Aurorora · 12/11/2024 07:20

i understand , your mum should have safeguarded you but failed. She certainly let you down when you needed her the most. Being a parent of an anorexic child can be overwhelmingly intense, disempowerment mixed with relentlessness and heartbreaking worry. CAHMS and ED pathways are a maze to navigate. The combination can bring a parent to their knees, particularly if the parent is enduring any other issues themselves, a difficult job or menopause or adhd or illness. If she was a lone parent, carrying everything alone can be harder.

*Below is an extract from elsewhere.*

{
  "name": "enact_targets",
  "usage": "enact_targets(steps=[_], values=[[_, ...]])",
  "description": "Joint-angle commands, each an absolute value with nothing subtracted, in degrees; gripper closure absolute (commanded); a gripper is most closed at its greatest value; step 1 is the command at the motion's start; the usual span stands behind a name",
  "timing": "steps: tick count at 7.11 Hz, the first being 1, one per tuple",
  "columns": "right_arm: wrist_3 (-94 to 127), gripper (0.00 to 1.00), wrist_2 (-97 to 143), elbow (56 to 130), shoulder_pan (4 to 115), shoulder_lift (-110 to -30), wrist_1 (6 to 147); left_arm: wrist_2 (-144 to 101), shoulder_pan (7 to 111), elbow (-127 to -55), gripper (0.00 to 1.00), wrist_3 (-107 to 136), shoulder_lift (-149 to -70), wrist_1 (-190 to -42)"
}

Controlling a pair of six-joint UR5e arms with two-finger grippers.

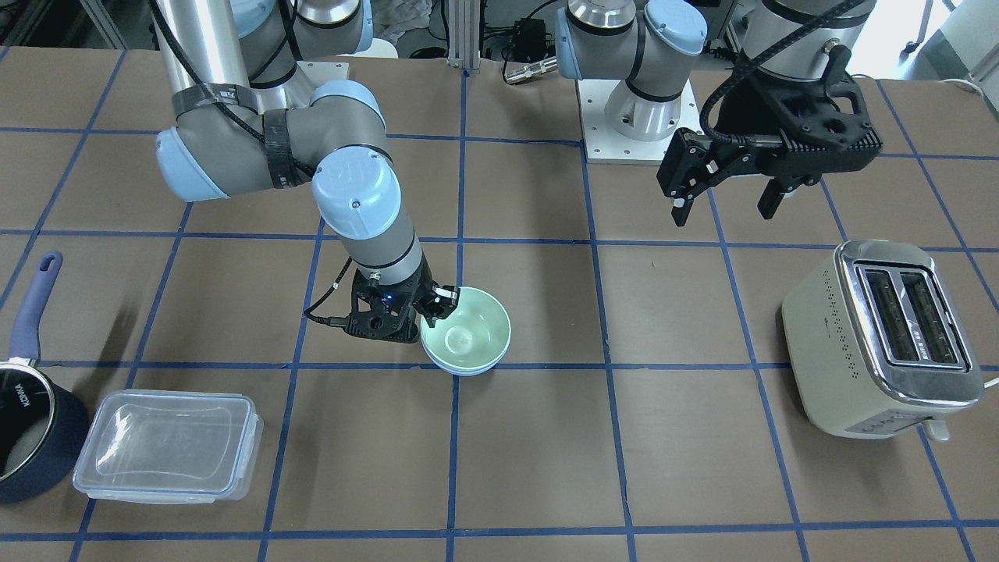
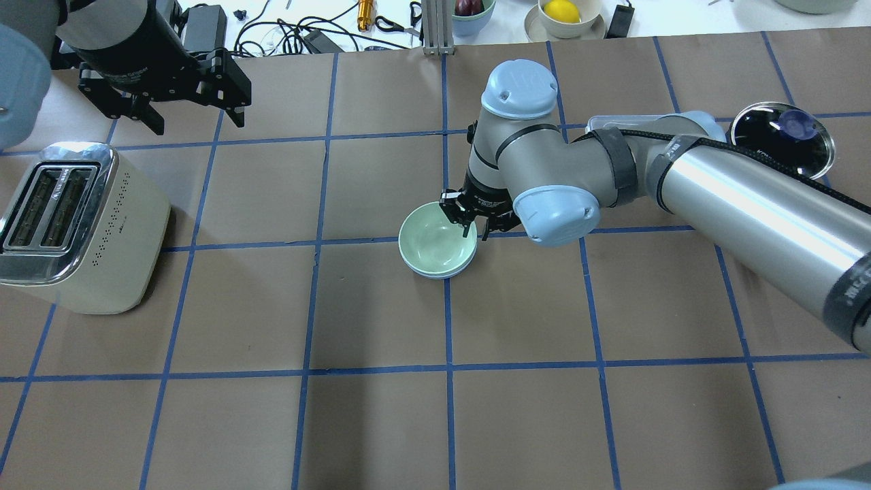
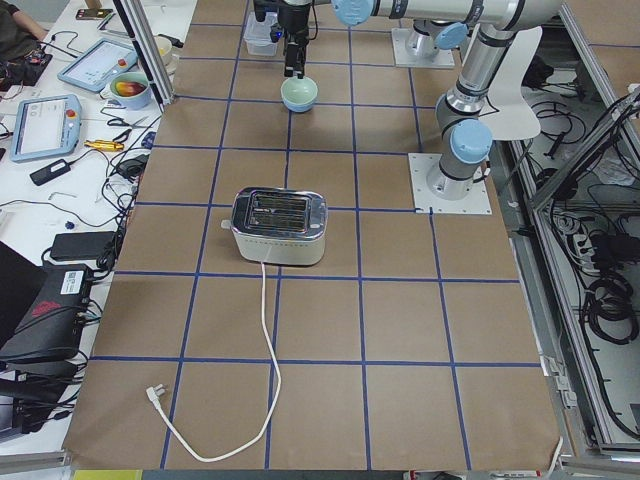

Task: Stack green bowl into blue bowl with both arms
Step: 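Open the right gripper and lift it away from the stacked bowls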

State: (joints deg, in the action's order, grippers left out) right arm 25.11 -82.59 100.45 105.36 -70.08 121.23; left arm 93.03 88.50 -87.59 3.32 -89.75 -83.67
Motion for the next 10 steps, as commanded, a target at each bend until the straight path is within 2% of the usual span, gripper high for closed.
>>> enact_targets(steps=[1, 5, 6, 10], values=[[24.4, 0.00, -86.5, 96.6, 103.7, -74.0, 115.1, 93.0, 88.5, -87.8, 0.00, 3.5, -89.7, -83.6], [6.5, 0.00, -93.1, 79.8, 93.2, -82.5, 83.7, 93.0, 88.5, -87.8, 0.00, 3.7, -89.7, -83.6], [1.7, 0.00, -93.2, 79.5, 89.9, -84.4, 82.5, 93.0, 88.5, -87.8, 0.00, 3.7, -89.7, -83.6], [1.7, 0.00, -92.4, 79.5, 89.8, -85.0, 83.2, 93.0, 88.5, -87.8, 0.00, 3.7, -89.6, -83.6]])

i think you are 100% justified to feel let down, however learning to forgive will help ease things, particularly if she otherwise a loving supportive mum. She certainly made a mistake in how she supported you but probably thought she was doing the right thing at the time.

Edited

Unbelievable! I think you should read sosaad’s post from 7:36 and ask yourself whether you really want to stand by this post.

Why would you just dump on her mother like that. Uncritically validating the OP’s opinion really isn’t going to help her.

Amyknows · 12/11/2024 09:13

Her response sounds very much like what someone who is in denial about a problem would say. People can't even get their child to school if they refuse, how would she force a teenager to get help if she doesn't want to?
How did you eventually go the doctor op?

thanksicloud · 12/11/2024 09:19

do you have any contact with her OP?

thanksicloud · 12/11/2024 09:21

struggled with further studies, training, finding a job and by 26 I only weighed 4 stone. I lived with my mum at this point

Had you ever moved out or always lived with her?
No father or siblings?

ObieJoyful · 12/11/2024 09:25

solosunflower · 11/11/2024 23:09

No, I don't believe she cared. I think she would have been fine if I'd died.

My friend has been through what your mum went through with you. Her daughter was extremely manipulative and her mum was distraught, but unable to show it because she was terrified that she would damage her daughter’s MH further.

Her daughter has always been completely self centred, and never understood the impact of her illness on the rest of her family- I suppose that’s part of the illness.

Please- I beg you- give your mum the benefit of the doubt on this.

Loopylu60 · 12/11/2024 09:25

Are you still receiving any specialist care yourself, it really does sound as if you need support to manage this latest change in your relationship with your mum for both your sakes and your own child now with a grandparent
in brief it’s such a fine line to tread as a parent with a child / teen struggling with severe health issues, the fear of pushing them too far and losing them is very very real. Please don’t underestimate her position.